Seven non-League clubs are certain to be involved in the second round but, as ever, attention will focus on those games where part-timers are striving to knock out Endsleigh League opposition, with Hitchin Town especially keen to draw inspiration from history as they receive Bristol Rovers at Top Field.

Currently 16th in the Icis League Premier Division, Hitchin are the only club still playing in the Cup who took part in the inaugural competition. In the first round - 124 years ago today - they drew 0-0 with Crystal Palace (not the present club), both teams going forward to the next stage due to others withdrawing. There they lost to Royal Engineers, who went on to become beaten finalists.

Last November, Hitchin updated their Cup achievements by dispatching Hereford after a replay. However, they face Rovers without their defensive linchpin, the former Luton player Tim Allpress, who flew out to join the Enterprise club of Hong Kong this week, and might be glad of a draw.

Hereford, Southern League giant-killers of a quarter-century ago, may again find the boot on the other foot. Now under the managership of Graham Turner, who suffered one of the great Cup indignities when his Wolves team were thrashed by Chorley, they play host to Stevenage Borough. The GM Vauxhall Conference club, undefeated in 12 and playing against League opposition for the first time, ought to be capable of forcing a replay.

Farnborough go to Brentford hoping that Chris Boothe, who outscores even Les Ferdinand with 19 goals this season, can do the time-honoured business of upsetting the club who rejected him after a trial. Boothe, who works for the BBC, will have the stalwart support of Trevor Senior, 34 this month but no mean marksman himself during his League career.

At the Drill Field, the 120-year-old venue which Northwich Victoria claim as the oldest on the planet, another player with something to prove awaits Scunthorpe. Steve Walters, a class-mate of Trevor Sinclair, Ian Walker and Andy Cole at the FA National School, had his career with Crewe wrecked by illness. The midfielder once coveted by Liverpool is now rediscovering his promise, and will be watched by League scouts.

Of the five former Cup holders involved, Cardiff look most at risk. The 1927 winners visit Northamptonshire and the Beazer Homes League leaders, Rushden & Diamonds, whose squad includes one Julian Capone. Brighton, agonisingly close to winning the "and Smith must score" final of 1983, must improve on the form that finds them 23rd in the Second Division to avoid embarrassment by Canvey Island's hotch-potch of veterans tomorrow.

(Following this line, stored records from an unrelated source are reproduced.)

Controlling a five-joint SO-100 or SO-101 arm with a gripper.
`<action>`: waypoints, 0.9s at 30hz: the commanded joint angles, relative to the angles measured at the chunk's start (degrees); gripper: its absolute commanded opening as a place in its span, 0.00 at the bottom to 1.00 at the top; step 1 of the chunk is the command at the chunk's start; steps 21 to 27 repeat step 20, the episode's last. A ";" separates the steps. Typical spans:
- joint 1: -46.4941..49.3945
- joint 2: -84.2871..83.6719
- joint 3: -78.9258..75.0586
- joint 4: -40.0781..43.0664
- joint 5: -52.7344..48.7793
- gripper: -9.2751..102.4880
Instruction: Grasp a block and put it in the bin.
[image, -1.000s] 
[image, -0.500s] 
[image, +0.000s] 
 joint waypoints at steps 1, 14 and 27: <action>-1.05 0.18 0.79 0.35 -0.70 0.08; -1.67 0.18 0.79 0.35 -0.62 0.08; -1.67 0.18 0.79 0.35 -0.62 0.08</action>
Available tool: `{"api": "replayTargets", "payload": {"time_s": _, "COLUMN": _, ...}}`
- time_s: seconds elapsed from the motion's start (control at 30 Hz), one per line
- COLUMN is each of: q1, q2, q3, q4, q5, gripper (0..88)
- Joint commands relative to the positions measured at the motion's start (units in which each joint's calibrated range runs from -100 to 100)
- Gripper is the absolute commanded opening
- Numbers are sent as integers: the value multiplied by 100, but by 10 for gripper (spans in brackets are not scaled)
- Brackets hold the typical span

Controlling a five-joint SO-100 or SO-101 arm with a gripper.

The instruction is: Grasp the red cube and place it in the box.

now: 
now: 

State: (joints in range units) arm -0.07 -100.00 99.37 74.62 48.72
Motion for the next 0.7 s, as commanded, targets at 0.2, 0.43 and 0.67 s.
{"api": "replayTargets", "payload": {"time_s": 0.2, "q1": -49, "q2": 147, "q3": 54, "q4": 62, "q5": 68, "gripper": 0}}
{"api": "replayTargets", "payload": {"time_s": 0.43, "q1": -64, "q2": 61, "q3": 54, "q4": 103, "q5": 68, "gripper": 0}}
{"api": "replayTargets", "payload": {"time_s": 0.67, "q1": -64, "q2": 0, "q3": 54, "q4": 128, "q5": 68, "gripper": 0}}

Woking, with Clive Walker still tormenting defenders, are attempting to reach the second round for the seventh season running. They return to Barnet, where they led 3-0 a year ago before drawing 4-4 and winning the replay. For the side 22nd in the Third Division, a repeat could undermine Ray Clemence's tenure as manager.

Meanwhile, Chris Price will be appearing at the Causeway, Cinderford - shoring up the Forest of Dean side's defence against Bromsgrove Rovers - barely four years after he played for Aston Villa at San Siro, Milan against Internazionale in the Uefa Cup. Defeat will hurt just as much, and victory taste equally sweet. Such is the wonder of the FA Cup.

n Walsall played superbly to win 3-1 at Burnley last night and become the first team to move into the second round of the FA Cup. The Second Division rivals went in at half-time level at 1-1, but Walsall took command with a goal from player-coach Kevin Wilson and another from Scott Houghton after a quick free-kick.